WORK REQUIRED —
Word for word, reproduce every line of the data.
▼
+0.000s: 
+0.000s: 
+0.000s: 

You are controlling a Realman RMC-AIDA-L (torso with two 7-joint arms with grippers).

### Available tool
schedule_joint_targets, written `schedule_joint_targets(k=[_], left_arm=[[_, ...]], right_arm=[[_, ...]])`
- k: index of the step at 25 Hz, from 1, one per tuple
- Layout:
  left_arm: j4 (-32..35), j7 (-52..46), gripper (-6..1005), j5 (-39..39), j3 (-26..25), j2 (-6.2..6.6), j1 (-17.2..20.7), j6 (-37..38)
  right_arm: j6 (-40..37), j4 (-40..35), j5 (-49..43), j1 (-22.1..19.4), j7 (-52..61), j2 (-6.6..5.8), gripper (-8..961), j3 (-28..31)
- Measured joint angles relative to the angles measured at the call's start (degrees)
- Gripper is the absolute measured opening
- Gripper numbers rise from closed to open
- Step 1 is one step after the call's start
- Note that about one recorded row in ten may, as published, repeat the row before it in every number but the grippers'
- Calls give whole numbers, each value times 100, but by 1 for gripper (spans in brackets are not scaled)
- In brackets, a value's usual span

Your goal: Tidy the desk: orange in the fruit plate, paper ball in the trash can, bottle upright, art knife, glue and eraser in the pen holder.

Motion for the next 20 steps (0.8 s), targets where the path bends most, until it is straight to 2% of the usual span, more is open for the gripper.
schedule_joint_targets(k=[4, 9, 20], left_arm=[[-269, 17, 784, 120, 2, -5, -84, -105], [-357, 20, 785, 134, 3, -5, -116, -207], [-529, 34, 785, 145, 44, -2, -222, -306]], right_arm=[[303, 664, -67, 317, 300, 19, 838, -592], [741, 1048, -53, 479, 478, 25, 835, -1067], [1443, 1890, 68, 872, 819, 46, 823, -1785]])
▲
OUTPUT FOR THIS EXERCISE —
+0.000s: 
+0.000s: 
+0.000s: 

You are controlling a Realman RMC-AIDA-L (torso with two 7-joint arms with grippers).

### Available tool
schedule_joint_targets, written `schedule_joint_targets(k=[_], left_arm=[[_, ...]], right_arm=[[_, ...]])`
- k: index of the step at 25 Hz, from 1, one per tuple
- Layout:
  left_arm: j4 (-32..35), j7 (-52..46), gripper (-6..1005), j5 (-39..39), j3 (-26..25), j2 (-6.2..6.6), j1 (-17.2..20.7), j6 (-37..38)
  right_arm: j6 (-40..37), j4 (-40..35), j5 (-49..43), j1 (-22.1..19.4), j7 (-52..61), j2 (-6.6..5.8), gripper (-8..961), j3 (-28..31)
- Measured joint angles relative to the angles measured at the call's start (degrees)
- Gripper is the absolute measured opening
- Gripper numbers rise from closed to open
- Step 1 is one step after the call's start
- Note that about one recorded row in ten may, as published, repeat the row before it in every number but the grippers'
- Calls give whole numbers, each value times 100, but by 1 for gripper (spans in brackets are not scaled)
- In brackets, a value's usual span

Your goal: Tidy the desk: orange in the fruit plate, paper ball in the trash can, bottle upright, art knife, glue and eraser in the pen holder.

Motion for the next 20 steps (0.8 s), targets where the path bends most, until it is straight to 2% of the usual span, more is open for the gripper.
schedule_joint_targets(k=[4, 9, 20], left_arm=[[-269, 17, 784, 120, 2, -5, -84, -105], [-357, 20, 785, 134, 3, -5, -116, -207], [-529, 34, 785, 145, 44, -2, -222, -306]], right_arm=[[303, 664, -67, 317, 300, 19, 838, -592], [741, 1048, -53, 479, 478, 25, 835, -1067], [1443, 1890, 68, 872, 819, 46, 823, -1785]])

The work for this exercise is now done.